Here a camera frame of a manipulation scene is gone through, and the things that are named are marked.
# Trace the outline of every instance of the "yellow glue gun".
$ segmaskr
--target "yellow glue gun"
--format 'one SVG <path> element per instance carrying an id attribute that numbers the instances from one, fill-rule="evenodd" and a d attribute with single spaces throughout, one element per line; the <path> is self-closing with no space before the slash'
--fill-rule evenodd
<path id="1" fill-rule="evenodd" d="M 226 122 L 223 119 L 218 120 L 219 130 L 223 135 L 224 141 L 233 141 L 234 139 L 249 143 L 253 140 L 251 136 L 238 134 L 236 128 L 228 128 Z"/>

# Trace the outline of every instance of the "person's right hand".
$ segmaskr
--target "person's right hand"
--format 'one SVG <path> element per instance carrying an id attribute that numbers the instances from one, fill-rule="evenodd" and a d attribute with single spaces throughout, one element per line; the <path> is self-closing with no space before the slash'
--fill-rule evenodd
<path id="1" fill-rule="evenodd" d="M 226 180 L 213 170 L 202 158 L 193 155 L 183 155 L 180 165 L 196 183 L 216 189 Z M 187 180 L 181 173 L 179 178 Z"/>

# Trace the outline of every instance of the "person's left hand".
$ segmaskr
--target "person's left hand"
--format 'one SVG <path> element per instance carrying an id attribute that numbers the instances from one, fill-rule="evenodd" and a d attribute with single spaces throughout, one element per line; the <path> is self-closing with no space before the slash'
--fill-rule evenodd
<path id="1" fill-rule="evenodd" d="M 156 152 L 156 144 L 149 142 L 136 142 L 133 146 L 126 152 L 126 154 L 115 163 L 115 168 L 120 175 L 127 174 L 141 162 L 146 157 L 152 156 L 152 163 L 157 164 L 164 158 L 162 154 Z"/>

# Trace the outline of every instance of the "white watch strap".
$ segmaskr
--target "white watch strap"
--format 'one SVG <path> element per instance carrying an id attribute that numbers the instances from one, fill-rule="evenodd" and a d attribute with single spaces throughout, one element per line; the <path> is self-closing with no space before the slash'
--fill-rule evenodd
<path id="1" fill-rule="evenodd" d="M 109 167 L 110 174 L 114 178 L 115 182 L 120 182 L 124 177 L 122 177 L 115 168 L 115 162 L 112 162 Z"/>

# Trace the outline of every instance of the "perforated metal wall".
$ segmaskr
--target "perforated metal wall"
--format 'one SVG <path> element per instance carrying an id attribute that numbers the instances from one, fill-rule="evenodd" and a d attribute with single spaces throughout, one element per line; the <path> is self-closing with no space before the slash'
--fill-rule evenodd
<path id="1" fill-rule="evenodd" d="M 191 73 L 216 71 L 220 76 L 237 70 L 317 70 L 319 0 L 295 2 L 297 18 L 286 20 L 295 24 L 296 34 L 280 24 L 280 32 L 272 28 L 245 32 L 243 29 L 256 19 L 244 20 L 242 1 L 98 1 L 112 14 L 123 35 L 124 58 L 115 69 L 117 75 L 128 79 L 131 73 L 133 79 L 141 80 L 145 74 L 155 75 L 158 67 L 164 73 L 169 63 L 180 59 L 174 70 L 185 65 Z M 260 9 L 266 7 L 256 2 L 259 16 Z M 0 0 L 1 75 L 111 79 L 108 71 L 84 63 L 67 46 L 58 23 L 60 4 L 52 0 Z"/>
----
* What is expected:
Show every line above in which the word "watch" appears.

* Answer to this exercise:
# Trace the outline of every instance of the "white watch strap".
--target "white watch strap"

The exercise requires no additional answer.